Nord LB – BIP Großbritannien: Verschiebt sich nun die Zinswende oder nicht?
Am heutigen Morgen blickten insbesondere die an der Erholung der britischen Volkswirtschaft interessierten Marktteilnehmer nach London. Dort wurde um 10:30 Uhr die erste Vorausschätzung zum BIP-Wachstum im III. Quartal vom Office for National Statistics bekannt gegeben. Nach 0,9% Q/Q im Vorquartal hatten wir immer noch starke 0,6% Q/Q prognostiziert, während der Analystenkonsens einen Zehntelprozentpunkt optimistischer war.
Diese Schätzung (+0,7% Q/Q bzw. 3,0% Y/Y) sollte sich als Punktlandung herausstellen. Damit kam es seit dem volkswirtschaftlichen Absturz 2008 mittlerweile zur Expansion im siebten (!) aufeinander folgenden Quartal. Warum ist das überhaupt relevant?
Zum einen gehört Großbritannien zu den G8-Staaten und steht folglich per se im Fokus. Zum anderen gibt keine andere G8-Nation so früh Einblick in sein voraussichtliches und vollständiges Quartalswachstum wie die Briten. Kanada veröffentlicht zwar monatliche BIP-Daten, kommende Woche allerdings erst die Daten für August.
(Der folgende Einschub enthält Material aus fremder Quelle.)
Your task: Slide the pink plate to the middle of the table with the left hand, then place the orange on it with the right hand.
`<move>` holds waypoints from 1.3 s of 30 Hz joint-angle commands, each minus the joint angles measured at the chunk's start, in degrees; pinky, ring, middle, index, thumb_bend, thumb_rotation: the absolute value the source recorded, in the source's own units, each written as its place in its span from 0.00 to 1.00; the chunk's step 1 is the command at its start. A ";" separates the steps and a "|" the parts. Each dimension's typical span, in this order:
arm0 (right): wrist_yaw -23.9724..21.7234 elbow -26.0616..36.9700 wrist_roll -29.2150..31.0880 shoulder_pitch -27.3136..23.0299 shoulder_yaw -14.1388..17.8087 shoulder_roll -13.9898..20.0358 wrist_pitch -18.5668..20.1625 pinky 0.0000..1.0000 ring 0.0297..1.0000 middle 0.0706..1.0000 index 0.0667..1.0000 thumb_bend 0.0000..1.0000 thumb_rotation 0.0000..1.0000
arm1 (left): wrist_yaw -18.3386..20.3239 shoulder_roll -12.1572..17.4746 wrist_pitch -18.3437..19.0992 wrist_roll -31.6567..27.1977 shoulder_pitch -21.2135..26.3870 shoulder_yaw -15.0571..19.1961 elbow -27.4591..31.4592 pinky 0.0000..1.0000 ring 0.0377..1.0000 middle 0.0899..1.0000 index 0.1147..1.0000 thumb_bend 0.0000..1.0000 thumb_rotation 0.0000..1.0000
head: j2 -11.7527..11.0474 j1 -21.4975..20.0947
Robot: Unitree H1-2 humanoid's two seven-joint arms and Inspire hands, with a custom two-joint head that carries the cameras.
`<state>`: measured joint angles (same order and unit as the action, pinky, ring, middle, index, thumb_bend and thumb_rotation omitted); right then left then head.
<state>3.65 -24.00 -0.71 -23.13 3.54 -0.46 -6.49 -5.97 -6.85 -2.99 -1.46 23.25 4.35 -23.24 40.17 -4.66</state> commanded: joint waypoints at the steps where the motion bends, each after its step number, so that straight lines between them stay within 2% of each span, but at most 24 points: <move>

Zu guter Letzt war die Bank of England in den vergangenen Monaten großer Favorit auf die erste Zinswende – und somit noch vor der Federal Reserve. Die Briten fristen zwar ein Inseldasein, können sich aber weder von ihrem größten Handelspartner – der schwächelnden Eurozone – noch der etwas schwächeren Weltwirtschaft lossagen. Spätestens im November wird mit der Pressekonferenz zur Veröffentlichung des Inflation Reports klarer, ob die Zinswende tatsächlich im Februar 2015 wie bisher von uns erwartet kommt. Die Chancen dafür werden derzeit am Markt mit „später“ gehandelt.
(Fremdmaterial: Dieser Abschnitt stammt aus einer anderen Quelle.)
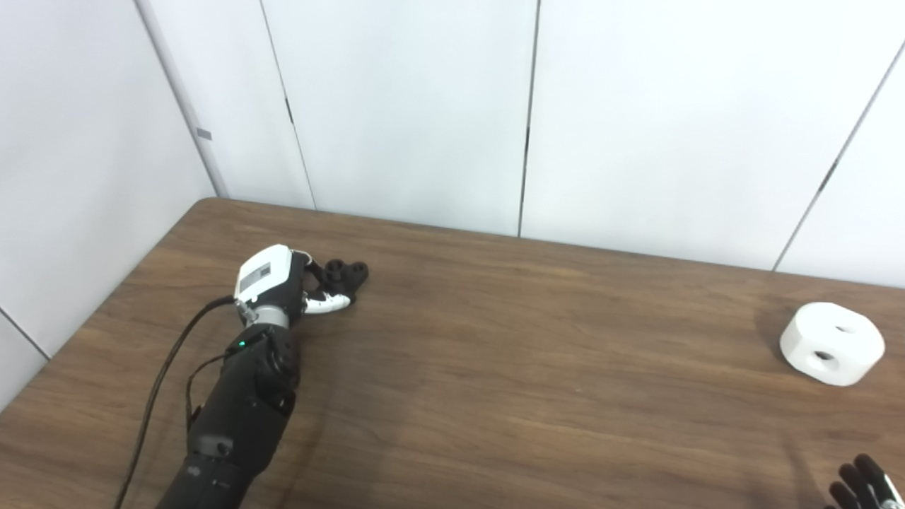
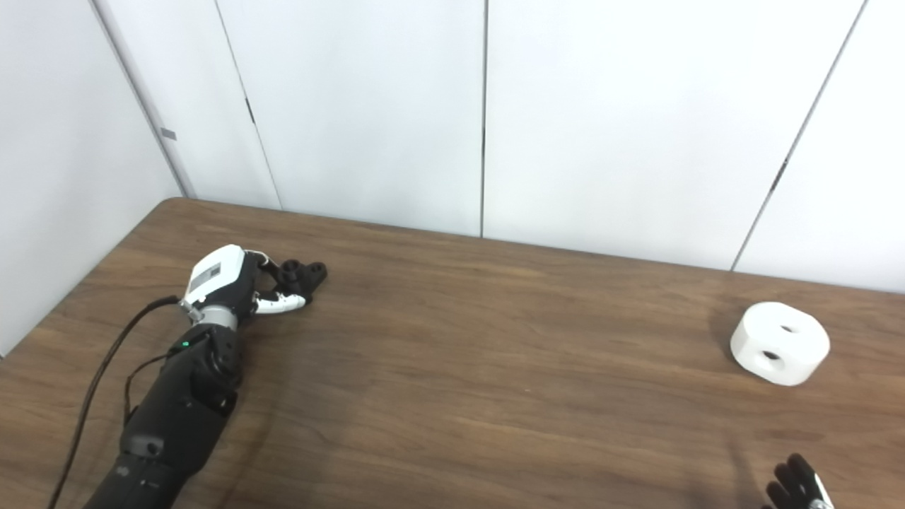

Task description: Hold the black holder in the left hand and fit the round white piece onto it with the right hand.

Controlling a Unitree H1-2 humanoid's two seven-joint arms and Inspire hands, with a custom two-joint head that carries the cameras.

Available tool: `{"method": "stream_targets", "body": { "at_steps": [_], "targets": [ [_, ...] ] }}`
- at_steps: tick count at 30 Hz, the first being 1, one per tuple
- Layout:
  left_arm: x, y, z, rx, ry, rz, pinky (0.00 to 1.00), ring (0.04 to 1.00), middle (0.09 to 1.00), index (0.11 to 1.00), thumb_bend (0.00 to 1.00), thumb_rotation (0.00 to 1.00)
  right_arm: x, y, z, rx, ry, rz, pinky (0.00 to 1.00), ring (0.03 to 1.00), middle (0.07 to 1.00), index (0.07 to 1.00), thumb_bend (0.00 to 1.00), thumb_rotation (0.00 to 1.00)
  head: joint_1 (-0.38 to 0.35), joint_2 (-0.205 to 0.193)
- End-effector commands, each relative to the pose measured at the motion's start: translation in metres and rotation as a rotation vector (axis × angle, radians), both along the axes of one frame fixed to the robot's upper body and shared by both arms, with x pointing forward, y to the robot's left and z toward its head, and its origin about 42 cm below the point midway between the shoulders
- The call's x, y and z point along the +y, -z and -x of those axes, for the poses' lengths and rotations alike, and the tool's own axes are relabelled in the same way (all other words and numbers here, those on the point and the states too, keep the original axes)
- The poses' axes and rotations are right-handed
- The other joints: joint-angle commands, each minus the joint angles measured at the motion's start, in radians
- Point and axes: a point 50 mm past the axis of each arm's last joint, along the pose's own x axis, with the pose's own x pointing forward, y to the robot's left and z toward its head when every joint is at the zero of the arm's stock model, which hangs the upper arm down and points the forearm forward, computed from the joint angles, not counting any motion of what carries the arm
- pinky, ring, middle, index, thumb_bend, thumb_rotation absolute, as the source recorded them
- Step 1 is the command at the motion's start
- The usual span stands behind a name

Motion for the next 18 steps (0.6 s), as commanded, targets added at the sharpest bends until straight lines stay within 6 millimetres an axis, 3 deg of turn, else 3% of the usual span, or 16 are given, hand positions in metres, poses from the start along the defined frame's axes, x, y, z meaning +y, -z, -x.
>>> {"method": "stream_targets", "body": {
  "at_steps": [1,18],
  "targets": [
    [0.0019,-0.0109,-0.008,-0.058,-0.009,0.005,0.84,0.886,0.801,0.492,0.55,0.07,-0.0015,-0.0112,0.0021,-0.046,-0.003,0.009,1.0,1.0,1.0,1.0,0.62,0.98,0.0,0.001],
    [0.0002,-0.0093,-0.007,-0.063,0.01,0.013,0.75,0.845,0.762,0.484,0.52,0.04,-0.0031,-0.013,0.003,-0.044,-0.003,0.027,1.0,1.0,1.0,1.0,0.66,0.98,-0.015,0.008]
  ]
}}
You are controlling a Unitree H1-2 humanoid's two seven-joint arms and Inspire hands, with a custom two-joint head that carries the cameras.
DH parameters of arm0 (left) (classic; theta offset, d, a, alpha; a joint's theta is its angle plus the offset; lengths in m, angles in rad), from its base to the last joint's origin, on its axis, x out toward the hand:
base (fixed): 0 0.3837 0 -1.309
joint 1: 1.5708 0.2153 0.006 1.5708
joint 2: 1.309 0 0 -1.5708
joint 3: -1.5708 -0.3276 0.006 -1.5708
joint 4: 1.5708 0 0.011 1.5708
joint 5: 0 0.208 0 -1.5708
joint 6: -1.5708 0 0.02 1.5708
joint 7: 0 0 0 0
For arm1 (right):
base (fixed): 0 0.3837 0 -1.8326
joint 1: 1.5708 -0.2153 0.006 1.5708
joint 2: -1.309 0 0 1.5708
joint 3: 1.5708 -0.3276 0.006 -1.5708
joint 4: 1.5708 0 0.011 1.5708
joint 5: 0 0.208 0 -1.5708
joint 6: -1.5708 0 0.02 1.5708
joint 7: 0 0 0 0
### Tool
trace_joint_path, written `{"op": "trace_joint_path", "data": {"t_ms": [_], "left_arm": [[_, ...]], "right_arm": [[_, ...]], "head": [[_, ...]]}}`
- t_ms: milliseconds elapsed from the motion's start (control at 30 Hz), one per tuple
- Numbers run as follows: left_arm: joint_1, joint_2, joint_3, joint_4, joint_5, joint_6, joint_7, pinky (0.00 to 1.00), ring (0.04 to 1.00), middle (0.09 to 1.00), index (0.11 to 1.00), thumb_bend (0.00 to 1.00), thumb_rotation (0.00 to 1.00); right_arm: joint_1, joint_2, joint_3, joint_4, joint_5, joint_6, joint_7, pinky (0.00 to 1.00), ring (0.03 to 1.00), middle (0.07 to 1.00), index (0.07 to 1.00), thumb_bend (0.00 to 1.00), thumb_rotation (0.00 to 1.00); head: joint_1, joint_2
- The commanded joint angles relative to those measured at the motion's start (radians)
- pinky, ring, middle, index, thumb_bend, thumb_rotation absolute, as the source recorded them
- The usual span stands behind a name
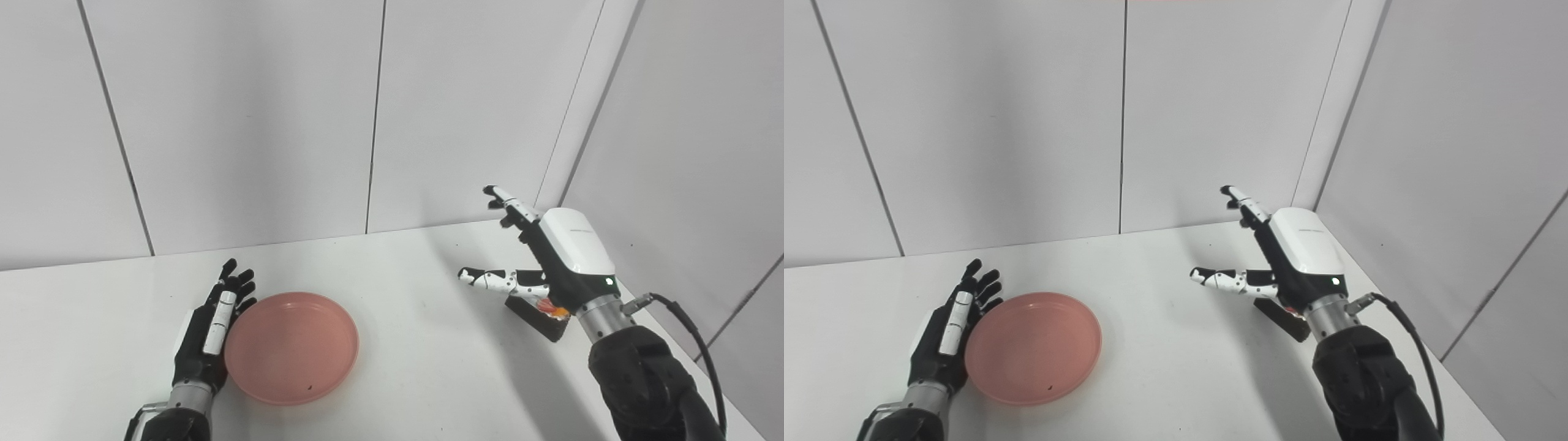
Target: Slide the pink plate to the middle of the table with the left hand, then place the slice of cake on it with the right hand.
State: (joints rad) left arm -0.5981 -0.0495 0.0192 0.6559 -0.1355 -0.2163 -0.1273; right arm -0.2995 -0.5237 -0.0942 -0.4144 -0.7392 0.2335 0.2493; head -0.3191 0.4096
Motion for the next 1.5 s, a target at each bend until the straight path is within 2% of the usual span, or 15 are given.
{"op": "trace_joint_path", "data": {"t_ms": [0, 67, 233, 367, 600, 733, 867, 1000, 1233, 1467], "left_arm": [[0.032, -0.008, -0.001, 0.021, 0.002, 0.018, 0.003, 0.87, 0.921, 0.913, 0.950, 0.79, 0.86], [0.032, -0.010, -0.002, 0.021, 0.003, 0.016, 0.004, 0.87, 0.918, 0.914, 0.947, 0.78, 0.86], [0.029, -0.015, -0.004, 0.030, 0.007, 0.012, 0.008, 0.87, 0.915, 0.901, 0.946, 0.80, 0.85], [0.025, -0.019, -0.002, 0.038, 0.005, 0.007, 0.011, 0.86, 0.913, 0.892, 0.945, 0.80, 0.85], [0.021, -0.017, -0.006, 0.046, 0.012, 0.007, 0.011, 0.86, 0.914, 0.889, 0.961, 0.77, 0.87], [0.022, -0.016, -0.006, 0.046, 0.012, 0.002, 0.013, 0.86, 0.913, 0.884, 0.958, 0.78, 0.87], [0.026, -0.014, -0.009, 0.037, 0.014, 0.009, 0.014, 0.86, 0.911, 0.896, 0.955, 0.79, 0.87], [0.027, -0.013, -0.011, 0.034, 0.019, 0.013, 0.019, 0.85, 0.907, 0.899, 0.955, 0.76, 0.87], [0.030, -0.016, -0.007, 0.030, 0.022, 0.016, 0.018, 0.86, 0.918, 0.912, 0.963, 0.75, 0.87], [0.030, -0.017, -0.010, 0.034, 0.031, 0.016, 0.028, 0.85, 0.911, 0.919, 0.963, 0.74, 0.86]], "right_arm": [[-0.048, -0.050, -0.029, -0.015, -0.002, 0.014, 0.002, 0.60, 0.768, 0.851, 0.876, 0.87, 0.69], [-0.059, -0.078, -0.037, 0.000, -0.014, 0.012, 0.014, 0.57, 0.726, 0.830, 0.875, 0.88, 0.67], [-0.073, -0.139, -0.044, 0.058, -0.033, -0.008, 0.008, 0.58, 0.751, 0.819, 0.827, 0.93, 0.68], [-0.091, -0.173, -0.048, 0.116, -0.019, -0.008, 0.008, 0.59, 0.757, 0.802, 0.794, 0.96, 0.57], [-0.113, -0.230, -0.025, 0.172, -0.058, 0.041, 0.084, 0.57, 0.755, 0.806, 0.792, 1.00, 0.48], [-0.122, -0.268, 0.011, 0.184, -0.107, 0.090, 0.166, 0.58, 0.773, 0.816, 0.801, 1.00, 0.47], [-0.140, -0.300, 0.065, 0.188, -0.136, 0.155, 0.301, 0.58, 0.801, 0.838, 0.795, 0.99, 0.44], [-0.150, -0.295, 0.087, 0.219, -0.119, 0.183, 0.345, 0.60, 0.801, 0.848, 0.790, 0.98, 0.43], [-0.181, -0.283, 0.117, 0.343, -0.075, 0.144, 0.308, 0.58, 0.769, 0.836, 0.799, 1.00, 0.43], [-0.202, -0.296, 0.167, 0.482, -0.049, 0.086, 0.241, 0.63, 0.791, 0.835, 0.801, 1.00, 0.49]], "head": [[0.002, -0.001], [0.005, -0.001], [0.010, -0.003], [0.014, -0.005], [0.013, -0.007], [0.009, -0.005], [0.010, -0.002], [0.010, 0.000], [0.012, 0.003], [0.015, 0.003]]}}
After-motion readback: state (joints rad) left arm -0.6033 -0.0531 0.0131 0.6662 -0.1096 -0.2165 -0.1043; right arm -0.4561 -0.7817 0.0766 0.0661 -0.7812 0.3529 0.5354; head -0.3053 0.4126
So oder so scheint 2014 volkswirtschaftlich das Jahr der Briten zu werden: Durch das von uns erwartete stärkste BIP-Wachstum unter den Industrienationen (unsere Prognose: 2,9% im Gesamtjahr) zahlen sich die Bemühungen der Koalitionsregierung gepaart mit billigem Geld seitens der Bank of England langsam aber sicher aus. Den Sparkurs haben Schatzkanzler Osborne und Co. im September allerdings erneut vernachlässigt und ein größeres Defizit angehäuft als zu erwarten war. Dazu gesellen sich weitere EUR 2,13 Mrd. an die EU binnen Wochen – quasi als Strafzahlung für zu rosiges Wachstum im Vergleich zu Deutschland und Frankreich.
Während eben diese Handelspartner schwächeln, was den Briten Sorgenfalten bezüglich ihres zarten Wachstumspflänzchens bereitet, können zwei PMIs ebenfalls nicht überzeugen: Wenngleich das Bauwesen weiter äußerst positiv gestimmt ist (64,2 Punkte), präsentierte sich die stagnierende Industrie (51,6) deutlich mittelmäßiger als der zuletzt nachgebende Dienstleistungssektor (58,7). Zudem können weder der Nominallohnzuwachs (im August +0,7% Y/Y) noch die Reallöhne überzeugen. Bei einer Inflationsrate im August in Höhe von 1,5% Y/Y sowie im September mit 1,2% Y/Y ist immerhin eine gewisse disinflationäre Tendenz zu verzeichnen. • Auch in den kommenden Monaten gehen wir von keinem übermäßigen Lohnzuwachs aus. Das starke Pfund Sterling drückt jedoch die Importkosten und somit die Inflationsrate. Anderseits ächzen insbesondere exportierende Wirtschaftszweige unter der stärkeren Währung.
Fazit: Die heutigen BIP-Zahlen lagen im Rahmen der Konsenserwartungen, wir waren leicht pessimistischer gestimmt. Daher sehen wir auch keinen Grund, schon vor der Pressekonferenz im November zum Inflation Report unsere prognostizierte Zinswende für Februar weiter ins Jahr 2015 zu verschieben. Die positiven Rahmendaten sprechen für ein baldiges Anziehen der Zügel seitens der BoE. Natürlich verkennen wir keineswegs die aufgezeigten Faktoren, die das Potenzial haben, die aktuell zu beobachtende Wachstumsstory zu gefährden.